Because we just had one simulation of the predictive distribution of size \(n_1\) we may have been unlucky and got a value of \(g\) that is very different from the observed value of \(g\). To get a better sense of how the predictive distribution of \(g\) looks like, we can repeat the posterior predictive simulation many times and get many samples from the predictive distribution of \(g\). Then we can compare the distribution of \(g\) to the observed value of \(g\).

Posterior Predictive Check Algorithm:

For each \(i \in \{1,\ldots,S\}\):

  1. Sample \[ \theta^{(i)} \sim p(\theta \mid Y = y_{\text{obs}}). \]

These \(\theta^{(i)}\) are samples from the posterior distribution of \(\theta\), they will be used to generate samples from the posterior predictive distribution.

  1. Sample \[ \underline{\widetilde{Y}}^{(i)} = (\widetilde{y}^{(i)}_1,\ldots,\widetilde{y}^{(i)}_n) \;\stackrel{\text{i.i.d.}}{\sim}\; p(y \mid \theta^{(i)}). \]

This way we are obtaining a sample of size \(n\) from a predictive distribution.

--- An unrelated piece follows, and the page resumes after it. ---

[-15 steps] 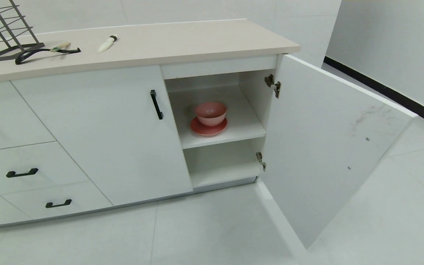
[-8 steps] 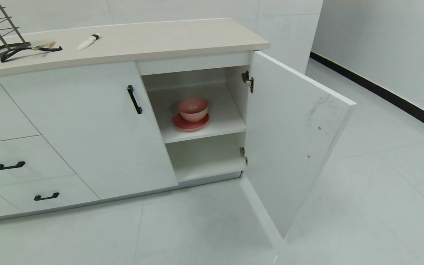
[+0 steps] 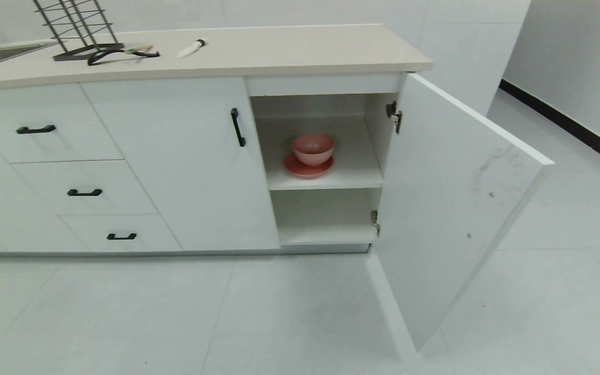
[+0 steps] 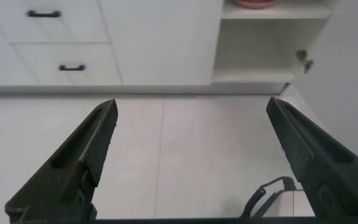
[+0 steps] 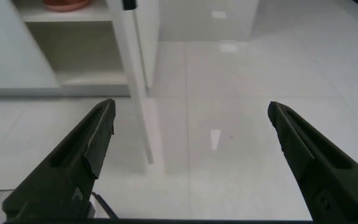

  1. Compute \[ g^{(i)} = g\!\left(\underline{\widetilde{Y}}^{(i)}\right). \] For each sample \(\underline{\widetilde{Y}}^{(i)}\) from the predictive distribution we compute one value of the test statistic \(g\). And we do this many times to get many values of \(g\) from the predictive distribution.

  2. Compare the distribution of \(g^{(i)}\) to the observed value \(g_{\text{obs}} = g(y_{\text{obs}})\).

Note, the observed value of \(g\) is around \(2.1\), while the values of \(g\) from the predictive distribution are mostly between 0.5 and 1.5. This suggests that our model is not a good fit to the data, at least in terms of capturing the ratio of females with 2 children to females with 1 child.

This is an example of how posterior predictive checks can help us identify specific ways in which our model may be failing to capture important features of the data. Remedy for this issue could be to use a more flexible model that can capture the observed ratio better, such as a Negative Binomial model instead of a Poisson model, or perhaps a Multinomial model.

Note: if we want to make inferences on the mean or variance of the distribution, then even the wrong model may give us good estimates of the mean and variance, so we may not be able to detect the model misspecification using posterior predictive checks. This is why it is important to choose test statistics that are sensitive to the aspects of the data that we care about.